I need feminism because I’m NOT average

If you are a woman reading this, without feminism, chances are you would not be in University…


 A very broad but most easily accessible definition of feminism would be the belief in utter and complete gender equality.

That means that men and women are paid the same for doing the same job (which, believe it or not, doesn’t actually happen in most cases).

That means that women of all races, classes, sexualities, etc., are protected from sexual harassment, domestic violence and sexual abuse, and that the rights of women are stood up for when it comes to their wellbeing and mental health.

That means that women are just as able to succeed in a professional environment, without having to sacrifice their identity as women, or their integrity as individuals.

It means that women are not expected to act a certain way so as to be defined as women.

The term ‘feminism’ was coined in the early 1800s, but the feminist movement didn’t gain momentum until towards the early 20th century.

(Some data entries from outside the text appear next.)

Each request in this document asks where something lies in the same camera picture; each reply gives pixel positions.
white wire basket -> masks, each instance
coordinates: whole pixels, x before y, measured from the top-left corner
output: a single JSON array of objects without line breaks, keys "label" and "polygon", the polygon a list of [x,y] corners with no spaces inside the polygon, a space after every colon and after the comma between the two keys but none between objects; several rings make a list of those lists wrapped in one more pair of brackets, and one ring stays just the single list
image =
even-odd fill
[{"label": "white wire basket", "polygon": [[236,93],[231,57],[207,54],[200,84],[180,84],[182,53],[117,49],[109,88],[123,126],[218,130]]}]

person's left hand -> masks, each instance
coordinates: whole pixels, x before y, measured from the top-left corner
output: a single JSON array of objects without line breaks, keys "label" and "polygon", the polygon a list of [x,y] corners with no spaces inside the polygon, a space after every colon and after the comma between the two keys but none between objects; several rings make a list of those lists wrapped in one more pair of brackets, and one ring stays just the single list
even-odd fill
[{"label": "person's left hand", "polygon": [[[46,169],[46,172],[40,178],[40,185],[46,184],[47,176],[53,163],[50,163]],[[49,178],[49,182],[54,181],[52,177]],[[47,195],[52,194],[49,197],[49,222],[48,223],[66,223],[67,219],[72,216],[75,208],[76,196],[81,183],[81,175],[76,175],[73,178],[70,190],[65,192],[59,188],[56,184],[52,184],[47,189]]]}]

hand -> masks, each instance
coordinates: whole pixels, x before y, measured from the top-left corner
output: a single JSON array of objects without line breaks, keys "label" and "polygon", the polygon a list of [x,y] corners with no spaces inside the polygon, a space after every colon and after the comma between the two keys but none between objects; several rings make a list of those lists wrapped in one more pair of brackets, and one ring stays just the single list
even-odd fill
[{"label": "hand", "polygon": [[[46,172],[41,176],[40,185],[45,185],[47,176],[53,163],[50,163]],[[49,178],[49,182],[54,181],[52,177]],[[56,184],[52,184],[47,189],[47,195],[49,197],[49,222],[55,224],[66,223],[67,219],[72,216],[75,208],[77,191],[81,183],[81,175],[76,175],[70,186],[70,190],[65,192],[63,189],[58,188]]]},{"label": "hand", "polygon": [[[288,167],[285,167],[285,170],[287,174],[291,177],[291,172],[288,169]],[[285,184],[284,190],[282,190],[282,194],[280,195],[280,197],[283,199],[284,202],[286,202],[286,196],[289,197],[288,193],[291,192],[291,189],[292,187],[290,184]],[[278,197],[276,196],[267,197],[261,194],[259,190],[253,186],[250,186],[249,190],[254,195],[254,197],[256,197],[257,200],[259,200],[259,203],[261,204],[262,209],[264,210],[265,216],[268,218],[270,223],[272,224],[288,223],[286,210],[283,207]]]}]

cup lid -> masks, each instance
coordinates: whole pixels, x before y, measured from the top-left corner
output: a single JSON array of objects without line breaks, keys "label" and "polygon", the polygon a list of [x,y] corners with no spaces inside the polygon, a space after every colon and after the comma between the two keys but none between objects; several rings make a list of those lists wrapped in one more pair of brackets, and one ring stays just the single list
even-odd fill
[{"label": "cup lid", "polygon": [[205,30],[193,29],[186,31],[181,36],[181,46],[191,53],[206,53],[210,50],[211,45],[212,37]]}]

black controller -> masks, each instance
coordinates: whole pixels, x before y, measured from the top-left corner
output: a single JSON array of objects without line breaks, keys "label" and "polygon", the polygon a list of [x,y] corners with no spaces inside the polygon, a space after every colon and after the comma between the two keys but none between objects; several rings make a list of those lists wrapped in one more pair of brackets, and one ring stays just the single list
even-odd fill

We can split feminism up into three waves, with each wave dealing with different issues within the fight for gender equality.

First-wave feminism dealt mainly with the gaining of political power by women. Before the suffragette’s movement, women were not allowed to own property, to vote, or to seek other means of independent living apart from men.

Second-wave feminism began in the late 1960s, and focused on issues of equality, such as ending discrimination.

This ties into third-wave feminism (what we are currently experiencing), which additionally focuses on women’s sexual freedom and the emphasis on equality for women from all cultures, classes, etc.

Put it this way: if you are a woman reading this, without feminism, chances are you would not be in University.

You would not be able to get an education and go pursue whatever career it was that you wanted.

You would not be allowed to own your own apartment in the future, or have access to contraception that would allow you to exercise your right to not have children.

The BBC estimated in the early 2000s that every 26 seconds, a woman is raped in South Africa. In many countries across the globe, marital rape is still condoned and accepted.

There are currently approximately 35 million fewer females in China than males, due to the drastically high levels of female infanticide. Women are valued so much less than boys that families are willing to commit murder in order to have a chance at a son.

Feminists have made progress in the past hundred years or so, this cannot be denied, but the issue of unequal gender politics is still rearing its ugly head after all this time.

If we are to be called ‘aggressive’ in our approach to the political, social and economic position of women in the modern world, it’s because that is the way to be heard.

And we can feel it not just on a global scale, but locally. The local Exeter charity, Stop Abuse for Everyone (SAFE) recently lost its funding from the Devon County Council, and is looking at being permanently shut down very soon. It has an occupancy rate of 96%, and has provided relief to women for the last 37 years.

If there’s any doubt in your mind as to why this would be so vital to the community, consider that Home Office statistics show that on average two women are killed by a current or ex-male partner EVERY WEEK.

Career prospects should also be considered. The sheer difficulty that a woman has to face in order to succeed in the business world is incredible. She is told to ‘act like a man’ to get what she wants, and that ‘feminine’ qualities will not allow her to succeed in her field.

Feminism is about knocking down these barriers, and explaining to people that there is no such thing as a ‘feminine’ or ‘masculine’ character trait: you can be as sensitive or as brutal as you like, and it doesn’t make you less of a man or a woman.

I also want to reiterate something that many anti-feminists and outsiders to feminism get wrong.

This movement is not about victimizing. This is not about telling women that they are allowed to blame all of their problems on sexism or misogyny. In fact, it’s quite the opposite – feminism is purely about empowering women to seek and create their individual identity.

It’s about trying to create a framework within which we can live out full and happy lives, regardless of what each woman considers that to be for herself.

Women need to know that it is not okay for someone to whistle at you as you walk down the street.

It is not okay to be told that you cannot pursue a career path because that field is not ‘feminine.’

It is not okay to be harassed by a man, and then told ‘that’s just the way boys are.’

It is not okay to called a slut because you enjoy casual sex, or for a judge to ask you what you were wearing during a trial for a rape case.

There is no biological predisposition that says women are inferior to men. We are not making excuses for ourselves – we are trying to empower ourselves.